First woman to be admitted to The Inner Temple


Admitted 1920, Called 1922 

Theodora Llewelyn Davies was the first woman to be admitted as a student to The Inner Temple, less than three weeks after the Sex Disqualification (Removal) Act had passed into law. The Inn was still a very masculine environment and was not entirely ready for female applicants: for example, there were no women’s lavatories, so Llewelyn Davies was given a key to the Benchers’ House, where there was a cloakroom for the use of lady guests.

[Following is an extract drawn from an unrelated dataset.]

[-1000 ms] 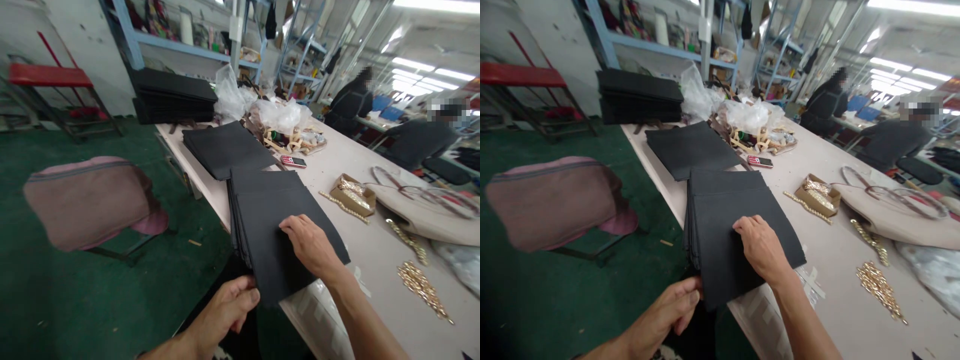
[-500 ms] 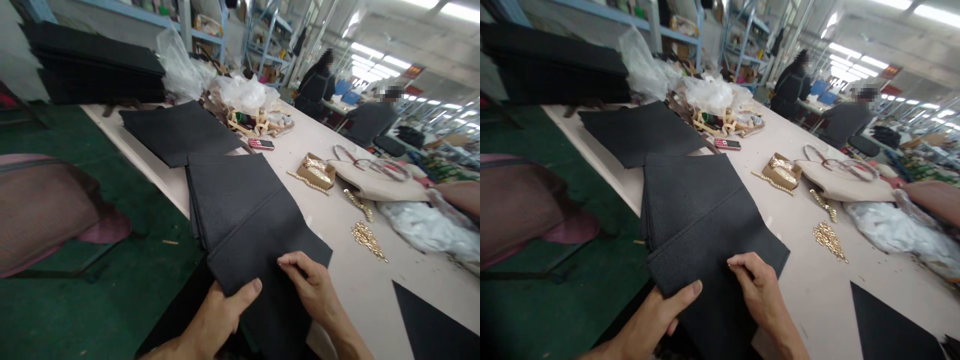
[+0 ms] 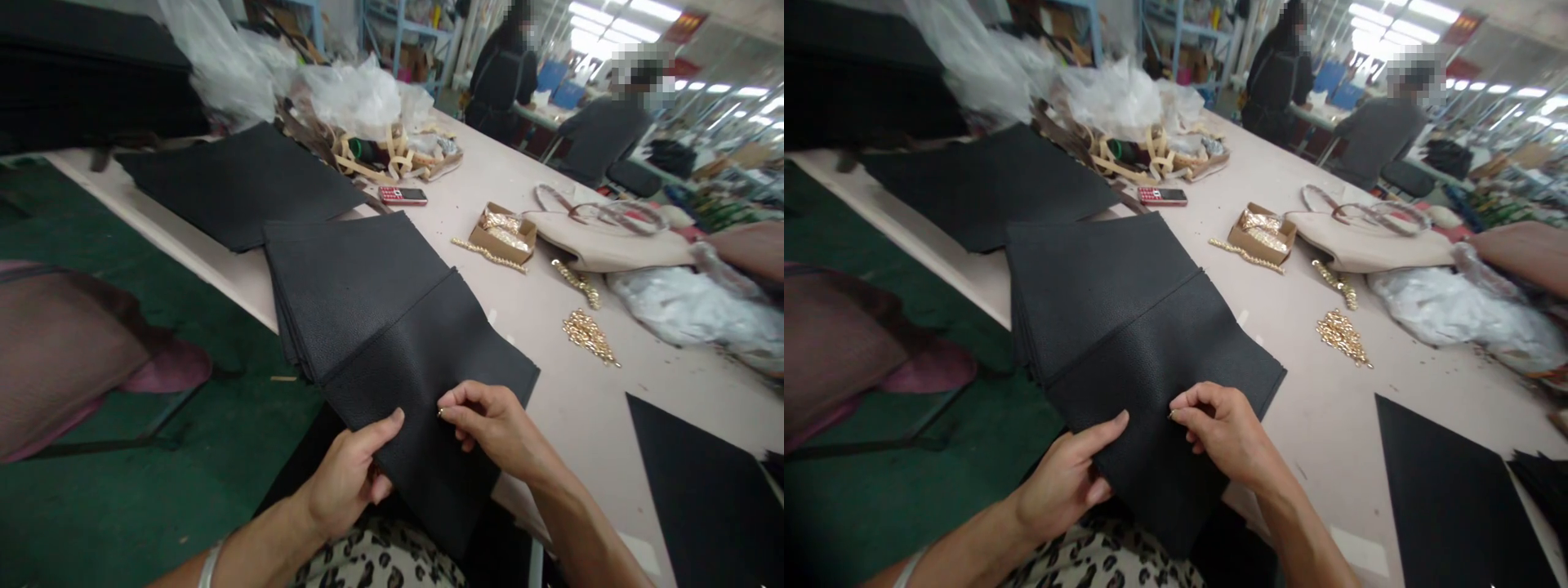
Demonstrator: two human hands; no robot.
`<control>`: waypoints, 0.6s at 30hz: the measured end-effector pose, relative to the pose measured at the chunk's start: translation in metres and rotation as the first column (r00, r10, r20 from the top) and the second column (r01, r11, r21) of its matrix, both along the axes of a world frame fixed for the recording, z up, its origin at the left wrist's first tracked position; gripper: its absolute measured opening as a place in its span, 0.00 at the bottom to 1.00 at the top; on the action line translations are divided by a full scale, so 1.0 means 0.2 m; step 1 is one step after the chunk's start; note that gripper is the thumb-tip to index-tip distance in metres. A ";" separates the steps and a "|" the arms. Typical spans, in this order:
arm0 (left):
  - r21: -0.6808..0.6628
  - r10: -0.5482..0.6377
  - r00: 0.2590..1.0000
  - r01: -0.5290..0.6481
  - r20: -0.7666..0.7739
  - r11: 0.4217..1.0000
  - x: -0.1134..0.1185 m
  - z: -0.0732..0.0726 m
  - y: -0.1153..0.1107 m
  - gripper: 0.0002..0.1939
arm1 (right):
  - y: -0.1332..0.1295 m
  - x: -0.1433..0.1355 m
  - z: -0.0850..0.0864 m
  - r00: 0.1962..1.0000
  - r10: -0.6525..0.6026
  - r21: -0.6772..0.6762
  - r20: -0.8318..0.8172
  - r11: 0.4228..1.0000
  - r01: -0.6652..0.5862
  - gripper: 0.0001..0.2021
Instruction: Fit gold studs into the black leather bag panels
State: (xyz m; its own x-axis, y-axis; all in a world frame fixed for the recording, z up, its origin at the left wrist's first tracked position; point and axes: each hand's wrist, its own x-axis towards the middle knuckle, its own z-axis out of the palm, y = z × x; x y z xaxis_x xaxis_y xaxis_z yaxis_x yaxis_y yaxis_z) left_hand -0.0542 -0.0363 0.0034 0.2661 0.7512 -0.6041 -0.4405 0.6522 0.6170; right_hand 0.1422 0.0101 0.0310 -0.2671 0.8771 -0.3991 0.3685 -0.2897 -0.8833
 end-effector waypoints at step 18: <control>0.118 -0.176 0.950 0.212 -0.258 0.970 -0.04 -0.03 -0.03 0.28 | 0.00 -0.05 -0.01 0.990 -0.085 -0.056 -0.109 0.995 0.080 0.11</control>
State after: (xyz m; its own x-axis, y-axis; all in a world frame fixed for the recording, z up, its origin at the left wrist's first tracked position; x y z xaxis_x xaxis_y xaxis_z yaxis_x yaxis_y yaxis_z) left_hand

She was also the first woman to dine in the Inn’s hall as a member. She later related how her older sister had accompanied her as far as the gate to give her moral support; and how the head waiter had directed her to the end of a bench so she would not have to climb into her seat, and kept the press at bay while she ate.

Llewelyn Davies was born in Birkenhead in 1898. Her family had a tradition of Liberal politics and social activism, which laid considerable importance on the education of women: her great aunt had founded Girton College, Cambridge (where Theodora studied Law), and her aunt was a long-serving and successful general secretary of the Women’s Co-operative Guild.

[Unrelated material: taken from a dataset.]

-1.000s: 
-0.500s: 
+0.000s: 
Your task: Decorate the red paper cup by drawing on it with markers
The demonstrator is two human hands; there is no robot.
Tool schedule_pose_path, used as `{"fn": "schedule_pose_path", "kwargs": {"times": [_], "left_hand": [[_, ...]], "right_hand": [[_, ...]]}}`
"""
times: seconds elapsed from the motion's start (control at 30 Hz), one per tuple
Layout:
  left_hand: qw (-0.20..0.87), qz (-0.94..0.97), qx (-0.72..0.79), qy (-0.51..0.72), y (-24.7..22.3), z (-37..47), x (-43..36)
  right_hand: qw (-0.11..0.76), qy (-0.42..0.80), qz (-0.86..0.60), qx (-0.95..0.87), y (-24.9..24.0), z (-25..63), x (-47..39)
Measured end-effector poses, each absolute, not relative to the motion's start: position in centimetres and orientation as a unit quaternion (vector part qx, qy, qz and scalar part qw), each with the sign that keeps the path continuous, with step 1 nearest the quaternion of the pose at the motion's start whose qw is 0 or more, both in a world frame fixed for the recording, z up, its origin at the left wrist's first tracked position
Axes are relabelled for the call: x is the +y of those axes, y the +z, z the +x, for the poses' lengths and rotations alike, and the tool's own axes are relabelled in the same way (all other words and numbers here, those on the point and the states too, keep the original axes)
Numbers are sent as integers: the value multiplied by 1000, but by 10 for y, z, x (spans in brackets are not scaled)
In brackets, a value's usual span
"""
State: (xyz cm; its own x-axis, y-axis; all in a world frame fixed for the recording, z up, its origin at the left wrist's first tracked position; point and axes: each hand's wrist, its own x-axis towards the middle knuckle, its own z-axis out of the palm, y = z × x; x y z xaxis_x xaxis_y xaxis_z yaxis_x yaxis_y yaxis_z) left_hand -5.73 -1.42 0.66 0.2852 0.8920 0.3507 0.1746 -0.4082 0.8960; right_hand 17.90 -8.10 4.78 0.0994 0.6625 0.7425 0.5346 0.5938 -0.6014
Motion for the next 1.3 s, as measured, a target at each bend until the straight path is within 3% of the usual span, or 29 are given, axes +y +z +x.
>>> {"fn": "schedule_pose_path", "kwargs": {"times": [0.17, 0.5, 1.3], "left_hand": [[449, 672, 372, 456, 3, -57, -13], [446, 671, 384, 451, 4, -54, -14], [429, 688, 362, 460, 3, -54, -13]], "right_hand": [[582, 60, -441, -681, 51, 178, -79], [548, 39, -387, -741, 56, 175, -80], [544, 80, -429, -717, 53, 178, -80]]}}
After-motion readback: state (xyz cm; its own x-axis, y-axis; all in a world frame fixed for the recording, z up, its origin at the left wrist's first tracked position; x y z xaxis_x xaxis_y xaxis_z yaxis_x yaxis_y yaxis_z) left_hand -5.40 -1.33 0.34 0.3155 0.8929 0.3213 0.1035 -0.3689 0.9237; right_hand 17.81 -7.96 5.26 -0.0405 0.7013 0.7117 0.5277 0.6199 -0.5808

Her choice of career may have been inspired by her uncle, who was a barrister.

Her sister Mary also went to Girton, where she studied Medicine; she went on to qualify as a doctor in 1923.

Llewelyn Davies became the second female member of The Inner Temple to be called to the Bar on 17 November 1922, six months after Ivy Williams. Nine other women were called the same night, most (among them Monica Geikie Cobb and Helena Normanton) to Middle Temple.

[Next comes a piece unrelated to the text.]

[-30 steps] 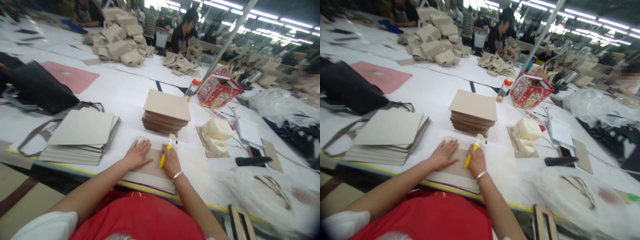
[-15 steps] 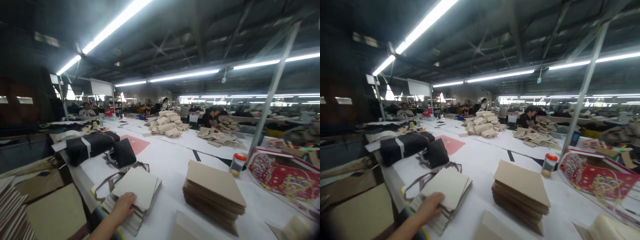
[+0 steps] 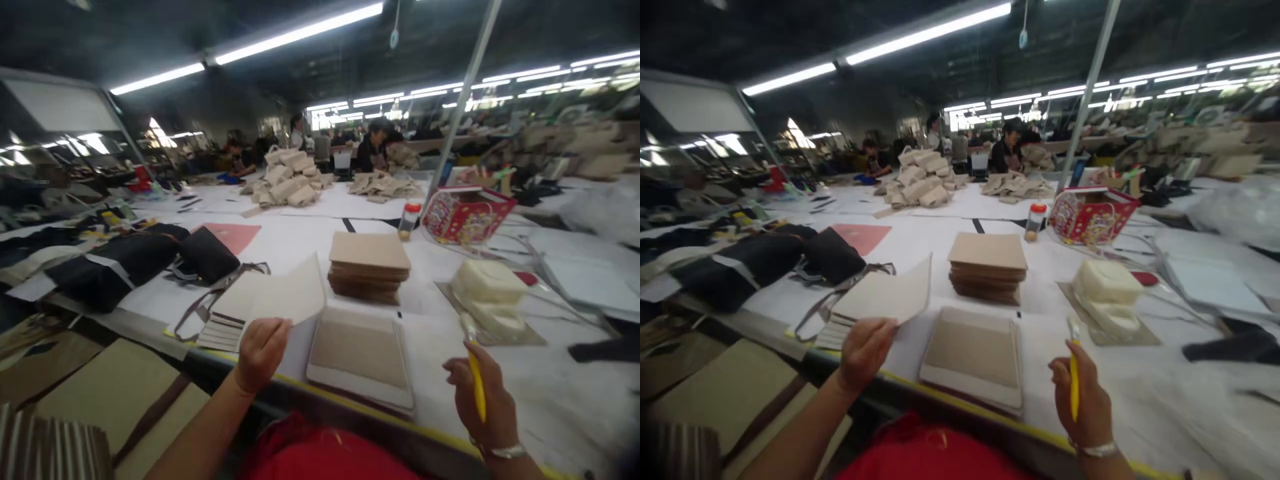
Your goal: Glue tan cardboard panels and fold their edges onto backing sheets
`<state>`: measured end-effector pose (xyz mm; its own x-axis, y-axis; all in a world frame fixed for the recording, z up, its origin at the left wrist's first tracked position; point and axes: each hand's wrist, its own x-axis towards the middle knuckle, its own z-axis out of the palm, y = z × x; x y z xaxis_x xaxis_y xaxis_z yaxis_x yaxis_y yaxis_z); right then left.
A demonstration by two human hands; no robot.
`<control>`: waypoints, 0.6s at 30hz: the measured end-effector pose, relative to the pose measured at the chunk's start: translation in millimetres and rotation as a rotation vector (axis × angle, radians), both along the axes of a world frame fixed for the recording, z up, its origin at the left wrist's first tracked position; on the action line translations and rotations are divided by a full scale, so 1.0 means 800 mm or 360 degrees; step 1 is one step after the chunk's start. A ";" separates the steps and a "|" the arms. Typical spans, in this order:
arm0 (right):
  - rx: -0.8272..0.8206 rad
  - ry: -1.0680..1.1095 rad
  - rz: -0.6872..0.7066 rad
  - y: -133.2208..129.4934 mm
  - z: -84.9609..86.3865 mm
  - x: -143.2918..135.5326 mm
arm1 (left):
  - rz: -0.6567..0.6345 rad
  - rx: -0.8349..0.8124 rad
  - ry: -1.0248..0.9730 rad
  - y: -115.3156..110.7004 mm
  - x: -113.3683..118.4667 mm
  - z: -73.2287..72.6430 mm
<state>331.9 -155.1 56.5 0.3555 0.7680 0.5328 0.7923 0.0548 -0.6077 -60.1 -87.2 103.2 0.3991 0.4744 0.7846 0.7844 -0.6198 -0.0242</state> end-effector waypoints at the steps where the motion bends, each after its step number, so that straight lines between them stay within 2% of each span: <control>1: 0.0027 -0.0028 -0.0092 -0.004 0.003 0.007 | -0.0177 -0.0083 0.0100 -0.010 0.029 -0.011; 4: 0.0059 -0.0038 -0.0231 -0.014 0.006 0.020 | -0.0657 -0.0363 0.0473 -0.038 0.107 -0.057; 6: 0.0033 0.0034 -0.0197 -0.020 0.004 0.025 | -0.0793 -0.0492 0.0650 -0.046 0.140 -0.086; 8: 0.0027 0.0153 -0.0141 -0.027 0.004 0.031 | -0.0817 -0.0547 0.0713 -0.045 0.156 -0.103; 10: 0.0068 0.0300 -0.0171 -0.031 0.010 0.042 | -0.0855 -0.0541 0.0707 -0.039 0.161 -0.109; 14: 0.0071 0.0503 -0.0466 -0.024 0.040 0.094 | -0.0894 -0.0467 0.0582 -0.022 0.165 -0.107; 16: -0.0034 0.0467 -0.0611 -0.010 0.055 0.135 | -0.0842 -0.0443 0.0569 -0.013 0.166 -0.112; 18: -0.0258 0.0270 -0.0757 0.011 0.065 0.179 | -0.0810 -0.0416 0.0634 -0.003 0.165 -0.120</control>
<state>475.2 -146.0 108.1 0.7556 0.5686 0.3254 0.5967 -0.3922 -0.7001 71.9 -89.5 6.9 0.8557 0.3055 0.4177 0.3572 -0.9327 -0.0495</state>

Following her Call, Llewelyn Davies practised as a barrister for several years in the chambers of Theobald Mathew at 4 Paper Buildings. Mathew was famous in legal circles as a humourist and as pupil master (legal mentor) to many prominent political figures including Clement Attlee and Sir Stafford Cripps. In some cases she found that the wig and gown hid or distracted from her gender; in others it appeared that clients had actively chosen her in the belief that a young woman would treat them more kindly than would a man.

Alongside her legal practice, Llewelyn Davies continued the family tradition of social activism by working for the Howard League for Penal Reform. It was here that she met Roy Calvert, a campaigner against capital punishment. They married in 1929 and had two daughters. The new Mrs Calvert stopped her legal practice but continued to work with her husband to campaign for penal reform. In a later BBC documentary, she explained:

I decided that I would rather devote my time and interest to joining my husband and the work he was doing. In those days it wasn’t very customary for married women to work apart from their domestic duties and it didn’t really occur to me that it would be possible to combine the two.

Roy Calvert died suddenly and tragically early in 1933. After his death, Theodora continued to work with the Howard League, and took over Roy’s post as chairman of the National Campaign Against the Death Penalty. She returned to the law to undertake pro bono work for the underprivileged, and also served as a justice of the peace in Surrey

In 1988, her obituarist in the Times remembered her as:

a lifelong agnostic, a pacifist and a passionate Labour supporter

and paid tribute to her wisdom, affection, courage, wit and sound judgement.